The Aussie dollar rose from lows near US68.80 cents to session highs near US69.80 cents and was near US69.70 cents at the US close. And the Japanese yen lifted from 129.60 yen per US dollar to JPY129.00 and was near JPY129.10 at the US close.


European Markets

European sharemarkets were mixed on Monday with investor sentiment dented by weak Chinese economic data. Luxury good stocks fell with LVMH down 1.1%. But miners rose 1.6%. The panEuropean STOXX 600 index was flat. The German Dax index fell by 0.5% while the UK FTSE index lifted by 0.6%. In London trade, shares in Rio Tinto rose by 0.4% while BHP shares lost 0.7%.


Asian Markets

Earlier Monday, China stocks dropped as investors digested weak April retail sales data, a proxy for the country’s overall consumption. The metric fell 11% in the past month, marking its worst drop since March 2020. The benchmark Shanghai Composite Index, as well as the Shenzhen Composite Index, fell 0.3%. The tech-heavy ChiNext Price Index fared the worst, losing 1.1%. Consumer goods companies, including condiment makers and dairy producers, led the downturn. Medical services providers, such as Covid-19 testing companies and drug developers, further weighed on the market.

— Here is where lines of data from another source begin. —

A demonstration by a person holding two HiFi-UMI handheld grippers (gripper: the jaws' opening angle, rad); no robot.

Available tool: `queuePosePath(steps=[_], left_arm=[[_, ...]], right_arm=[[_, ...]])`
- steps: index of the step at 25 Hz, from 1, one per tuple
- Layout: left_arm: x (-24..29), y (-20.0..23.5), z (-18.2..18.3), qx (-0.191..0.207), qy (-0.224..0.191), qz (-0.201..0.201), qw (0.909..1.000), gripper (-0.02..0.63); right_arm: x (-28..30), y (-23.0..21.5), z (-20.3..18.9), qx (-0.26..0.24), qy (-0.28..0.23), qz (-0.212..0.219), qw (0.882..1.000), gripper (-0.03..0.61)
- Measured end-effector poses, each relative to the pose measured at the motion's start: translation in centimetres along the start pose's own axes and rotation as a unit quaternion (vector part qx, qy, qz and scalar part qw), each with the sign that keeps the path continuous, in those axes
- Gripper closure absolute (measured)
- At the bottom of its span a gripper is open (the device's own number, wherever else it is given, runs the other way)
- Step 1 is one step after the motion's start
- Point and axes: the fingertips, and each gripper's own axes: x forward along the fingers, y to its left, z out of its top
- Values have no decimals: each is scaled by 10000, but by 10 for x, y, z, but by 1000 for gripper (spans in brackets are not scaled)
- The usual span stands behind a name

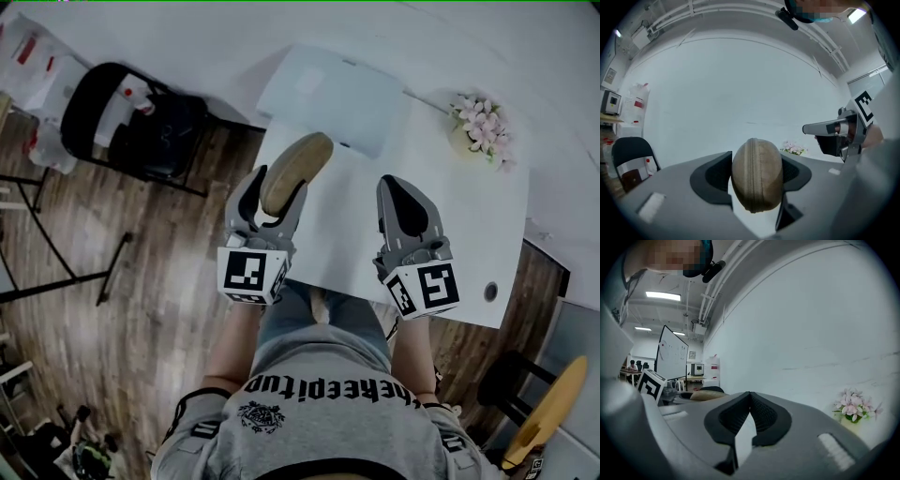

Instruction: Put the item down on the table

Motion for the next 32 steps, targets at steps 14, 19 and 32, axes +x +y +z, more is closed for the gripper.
queuePosePath(steps=[14,19,32], left_arm=[[25,4,-66,91,743,-650,9951,333],[31,3,-91,101,1022,-859,9910,333],[50,-8,-128,140,1372,-1213,9830,333]], right_arm=[[6,8,-24,126,270,-533,9981,577],[5,11,-31,152,385,-723,9965,577],[3,11,-44,161,616,-1033,9926,577]])
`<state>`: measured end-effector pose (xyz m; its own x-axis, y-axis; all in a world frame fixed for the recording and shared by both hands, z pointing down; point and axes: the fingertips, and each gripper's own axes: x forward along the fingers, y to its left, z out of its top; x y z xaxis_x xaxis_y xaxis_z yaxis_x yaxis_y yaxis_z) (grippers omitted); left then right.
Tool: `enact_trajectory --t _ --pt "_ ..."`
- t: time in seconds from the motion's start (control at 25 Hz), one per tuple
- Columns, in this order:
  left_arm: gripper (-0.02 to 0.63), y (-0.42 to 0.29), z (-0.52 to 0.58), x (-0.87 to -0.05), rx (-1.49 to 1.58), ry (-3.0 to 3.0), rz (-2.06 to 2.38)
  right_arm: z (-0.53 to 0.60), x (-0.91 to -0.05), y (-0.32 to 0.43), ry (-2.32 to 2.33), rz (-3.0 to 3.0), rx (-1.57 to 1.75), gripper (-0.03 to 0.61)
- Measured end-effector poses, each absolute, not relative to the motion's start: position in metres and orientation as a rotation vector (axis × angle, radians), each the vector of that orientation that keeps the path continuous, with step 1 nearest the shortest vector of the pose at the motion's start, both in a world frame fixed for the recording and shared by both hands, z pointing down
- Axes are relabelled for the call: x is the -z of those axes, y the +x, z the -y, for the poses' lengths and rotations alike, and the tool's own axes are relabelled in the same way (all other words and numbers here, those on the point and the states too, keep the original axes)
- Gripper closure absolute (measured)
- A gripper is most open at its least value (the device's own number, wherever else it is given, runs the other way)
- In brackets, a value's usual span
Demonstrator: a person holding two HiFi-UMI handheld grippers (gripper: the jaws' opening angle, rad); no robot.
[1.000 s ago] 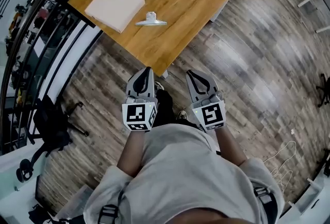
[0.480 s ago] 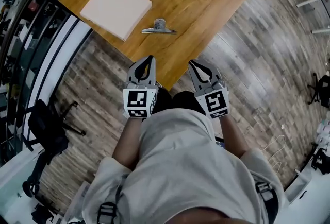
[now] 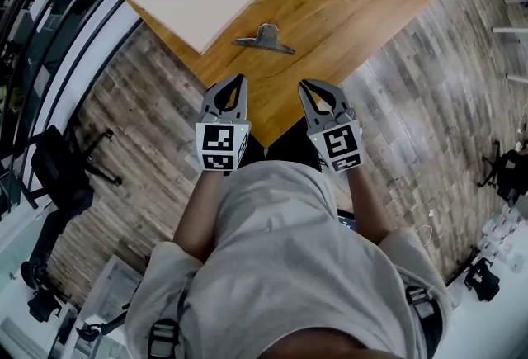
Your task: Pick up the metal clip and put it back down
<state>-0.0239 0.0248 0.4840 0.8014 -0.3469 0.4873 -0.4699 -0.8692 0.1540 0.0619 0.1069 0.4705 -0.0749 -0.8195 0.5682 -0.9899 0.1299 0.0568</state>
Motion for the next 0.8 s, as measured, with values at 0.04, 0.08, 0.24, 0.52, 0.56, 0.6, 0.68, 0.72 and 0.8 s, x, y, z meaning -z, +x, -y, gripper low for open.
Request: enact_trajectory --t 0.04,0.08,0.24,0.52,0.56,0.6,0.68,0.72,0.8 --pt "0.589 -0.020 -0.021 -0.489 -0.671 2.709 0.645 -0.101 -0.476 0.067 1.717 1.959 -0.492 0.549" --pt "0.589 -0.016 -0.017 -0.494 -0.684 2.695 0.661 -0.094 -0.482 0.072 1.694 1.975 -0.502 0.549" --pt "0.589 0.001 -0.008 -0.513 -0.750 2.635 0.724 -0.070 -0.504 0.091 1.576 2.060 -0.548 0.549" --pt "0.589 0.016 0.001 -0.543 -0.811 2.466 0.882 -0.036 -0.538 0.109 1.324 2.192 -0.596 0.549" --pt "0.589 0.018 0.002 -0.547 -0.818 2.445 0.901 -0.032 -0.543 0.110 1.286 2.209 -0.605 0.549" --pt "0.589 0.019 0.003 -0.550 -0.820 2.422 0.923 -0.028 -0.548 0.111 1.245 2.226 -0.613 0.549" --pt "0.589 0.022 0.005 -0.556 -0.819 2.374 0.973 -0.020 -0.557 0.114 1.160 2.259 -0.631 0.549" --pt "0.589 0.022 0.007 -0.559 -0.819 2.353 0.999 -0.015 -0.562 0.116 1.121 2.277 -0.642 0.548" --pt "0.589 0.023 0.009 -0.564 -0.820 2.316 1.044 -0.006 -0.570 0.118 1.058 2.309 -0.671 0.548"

Hong Kong stocks, however, ended the session higher, with the benchmark Hang Seng Index rising 0.3%. Chinese property developers led gains, as investors welcomed news reports that three private real-estate companies, Longfor, Country Garden and Midea Real Estate, have been selected by regulators for onshore bond issuance as early as this week.

Jefferies analysts said in a note that the move could boost investor sentiment in the near term. The Nikkei Stock Average gained 0.5%, supported by ongoing expectations for an earnings recovery from the pandemic. Warehouse-equipment maker Daifuku advanced 11% after it projected a 10% rise in its fiscal-year net profit.